## Exercise
Your task is to transcribe the records exactly, skipping every image.

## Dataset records
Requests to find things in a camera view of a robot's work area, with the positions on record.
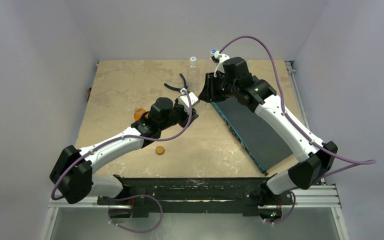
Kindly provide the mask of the orange bottle cap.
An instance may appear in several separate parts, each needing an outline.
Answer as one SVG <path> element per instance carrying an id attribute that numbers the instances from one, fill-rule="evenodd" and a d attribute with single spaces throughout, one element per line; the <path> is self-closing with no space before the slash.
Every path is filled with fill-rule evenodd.
<path id="1" fill-rule="evenodd" d="M 162 154 L 165 153 L 165 148 L 164 148 L 163 146 L 157 146 L 157 147 L 155 148 L 155 153 L 156 153 L 157 155 L 162 155 Z"/>

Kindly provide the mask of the clear plastic bottle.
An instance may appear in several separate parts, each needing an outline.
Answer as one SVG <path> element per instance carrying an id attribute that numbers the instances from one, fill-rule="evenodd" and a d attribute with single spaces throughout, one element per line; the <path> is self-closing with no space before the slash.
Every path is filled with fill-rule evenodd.
<path id="1" fill-rule="evenodd" d="M 219 58 L 220 58 L 219 51 L 216 50 L 215 54 L 211 54 L 211 51 L 210 51 L 210 59 L 212 60 L 213 63 L 218 64 L 220 62 Z"/>

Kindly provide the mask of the orange juice bottle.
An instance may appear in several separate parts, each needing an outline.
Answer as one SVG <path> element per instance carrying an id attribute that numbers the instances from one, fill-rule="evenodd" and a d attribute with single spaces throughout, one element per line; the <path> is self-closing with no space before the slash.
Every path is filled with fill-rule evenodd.
<path id="1" fill-rule="evenodd" d="M 143 114 L 145 114 L 146 112 L 147 111 L 144 108 L 136 107 L 134 109 L 134 113 L 133 113 L 134 120 L 138 121 L 143 116 Z"/>

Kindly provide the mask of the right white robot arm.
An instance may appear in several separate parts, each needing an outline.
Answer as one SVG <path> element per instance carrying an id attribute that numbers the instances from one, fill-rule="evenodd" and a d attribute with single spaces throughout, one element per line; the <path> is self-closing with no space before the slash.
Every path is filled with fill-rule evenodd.
<path id="1" fill-rule="evenodd" d="M 218 67 L 205 75 L 203 90 L 198 98 L 206 103 L 223 102 L 229 97 L 246 106 L 263 119 L 292 150 L 298 163 L 277 173 L 262 184 L 260 196 L 268 204 L 292 189 L 307 190 L 332 167 L 338 147 L 333 141 L 324 142 L 315 136 L 294 115 L 290 115 L 281 96 L 265 80 L 258 79 L 241 57 L 222 54 L 211 58 Z"/>

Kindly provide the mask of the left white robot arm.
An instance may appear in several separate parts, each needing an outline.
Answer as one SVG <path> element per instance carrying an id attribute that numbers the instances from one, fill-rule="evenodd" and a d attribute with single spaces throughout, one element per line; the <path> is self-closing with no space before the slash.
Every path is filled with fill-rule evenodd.
<path id="1" fill-rule="evenodd" d="M 119 177 L 95 173 L 129 152 L 164 141 L 162 131 L 172 126 L 179 125 L 186 130 L 198 117 L 195 110 L 198 103 L 199 99 L 192 92 L 175 101 L 160 97 L 149 111 L 121 133 L 87 147 L 65 147 L 49 176 L 54 184 L 51 198 L 76 204 L 87 196 L 105 196 L 118 205 L 126 203 L 129 191 Z"/>

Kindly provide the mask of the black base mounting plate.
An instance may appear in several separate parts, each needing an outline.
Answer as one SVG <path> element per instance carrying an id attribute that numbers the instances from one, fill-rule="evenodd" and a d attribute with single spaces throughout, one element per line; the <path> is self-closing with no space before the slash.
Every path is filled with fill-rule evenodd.
<path id="1" fill-rule="evenodd" d="M 293 203 L 291 191 L 263 191 L 266 177 L 139 178 L 120 177 L 117 197 L 99 196 L 98 205 L 116 218 L 146 218 L 150 213 L 241 214 L 269 221 L 282 217 L 282 206 Z"/>

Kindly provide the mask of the dark network switch box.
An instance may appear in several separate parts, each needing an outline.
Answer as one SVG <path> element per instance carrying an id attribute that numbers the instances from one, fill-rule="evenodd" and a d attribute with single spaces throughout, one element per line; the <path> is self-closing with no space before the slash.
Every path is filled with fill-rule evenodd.
<path id="1" fill-rule="evenodd" d="M 239 104 L 235 98 L 211 105 L 265 176 L 270 168 L 292 154 L 288 145 L 267 122 Z"/>

## Your response
Requests to find things in a camera view of a robot's work area, with the positions on record.
Kindly provide the mask of the orange bottle cap.
An instance may appear in several separate parts, each needing an outline.
Answer as one SVG <path> element per instance carrying an id attribute that numbers the instances from one, fill-rule="evenodd" and a d attribute with single spaces throughout, one element per line; the <path> is self-closing with no space before the slash.
Every path is filled with fill-rule evenodd.
<path id="1" fill-rule="evenodd" d="M 162 154 L 165 153 L 165 148 L 164 148 L 163 146 L 157 146 L 157 147 L 155 148 L 155 153 L 156 153 L 157 155 L 162 155 Z"/>

Kindly provide the mask of the clear plastic bottle.
An instance may appear in several separate parts, each needing an outline.
Answer as one SVG <path> element per instance carrying an id attribute that numbers the instances from one, fill-rule="evenodd" and a d attribute with single spaces throughout, one element per line; the <path> is self-closing with no space before the slash.
Every path is filled with fill-rule evenodd.
<path id="1" fill-rule="evenodd" d="M 219 58 L 220 58 L 219 51 L 216 50 L 215 54 L 211 54 L 211 51 L 210 51 L 210 59 L 212 60 L 213 63 L 218 64 L 220 62 Z"/>

Kindly provide the mask of the orange juice bottle.
An instance may appear in several separate parts, each needing an outline.
Answer as one SVG <path> element per instance carrying an id attribute that numbers the instances from one, fill-rule="evenodd" and a d attribute with single spaces throughout, one element per line; the <path> is self-closing with no space before the slash.
Every path is filled with fill-rule evenodd.
<path id="1" fill-rule="evenodd" d="M 143 114 L 145 114 L 146 112 L 147 111 L 144 108 L 136 107 L 134 109 L 134 113 L 133 113 L 134 120 L 138 121 L 143 116 Z"/>

Kindly provide the mask of the right white robot arm.
An instance may appear in several separate parts, each needing an outline.
Answer as one SVG <path> element per instance carrying an id attribute that numbers the instances from one, fill-rule="evenodd" and a d attribute with single spaces throughout, one element per line; the <path> is self-closing with no space before the slash.
Every path is filled with fill-rule evenodd.
<path id="1" fill-rule="evenodd" d="M 218 67 L 205 75 L 203 90 L 198 98 L 206 103 L 223 102 L 229 97 L 246 106 L 263 119 L 292 150 L 298 163 L 277 173 L 262 184 L 260 196 L 268 204 L 292 189 L 307 190 L 332 167 L 338 147 L 333 141 L 324 142 L 315 136 L 294 115 L 290 115 L 281 96 L 265 80 L 258 79 L 241 57 L 222 54 L 211 58 Z"/>

Kindly provide the mask of the left white robot arm.
An instance may appear in several separate parts, each needing an outline.
Answer as one SVG <path> element per instance carrying an id attribute that numbers the instances from one, fill-rule="evenodd" and a d attribute with single spaces throughout, one element per line; the <path> is self-closing with no space before the slash.
Every path is filled with fill-rule evenodd.
<path id="1" fill-rule="evenodd" d="M 119 177 L 95 173 L 129 152 L 164 141 L 162 131 L 172 126 L 179 125 L 186 130 L 198 117 L 195 110 L 198 103 L 199 99 L 192 92 L 175 101 L 160 97 L 149 111 L 121 133 L 87 147 L 65 147 L 49 176 L 54 184 L 51 198 L 76 204 L 87 196 L 105 196 L 118 205 L 126 203 L 129 191 Z"/>

Kindly provide the mask of the black base mounting plate.
An instance may appear in several separate parts, each needing an outline.
Answer as one SVG <path> element per instance carrying an id attribute that numbers the instances from one, fill-rule="evenodd" and a d attribute with single spaces throughout, one element per line; the <path> is self-closing with no space before the slash.
Every path is filled with fill-rule evenodd.
<path id="1" fill-rule="evenodd" d="M 293 203 L 291 191 L 263 191 L 266 177 L 139 178 L 120 177 L 117 197 L 99 196 L 98 205 L 116 218 L 146 218 L 150 213 L 241 214 L 269 221 L 282 217 L 282 206 Z"/>

Kindly provide the mask of the dark network switch box.
An instance may appear in several separate parts, each needing an outline.
Answer as one SVG <path> element per instance carrying an id attribute that numbers the instances from one, fill-rule="evenodd" and a d attribute with single spaces throughout, one element per line; the <path> is self-closing with no space before the slash.
Every path is filled with fill-rule evenodd.
<path id="1" fill-rule="evenodd" d="M 239 104 L 235 98 L 211 105 L 265 176 L 270 168 L 292 154 L 288 145 L 267 122 Z"/>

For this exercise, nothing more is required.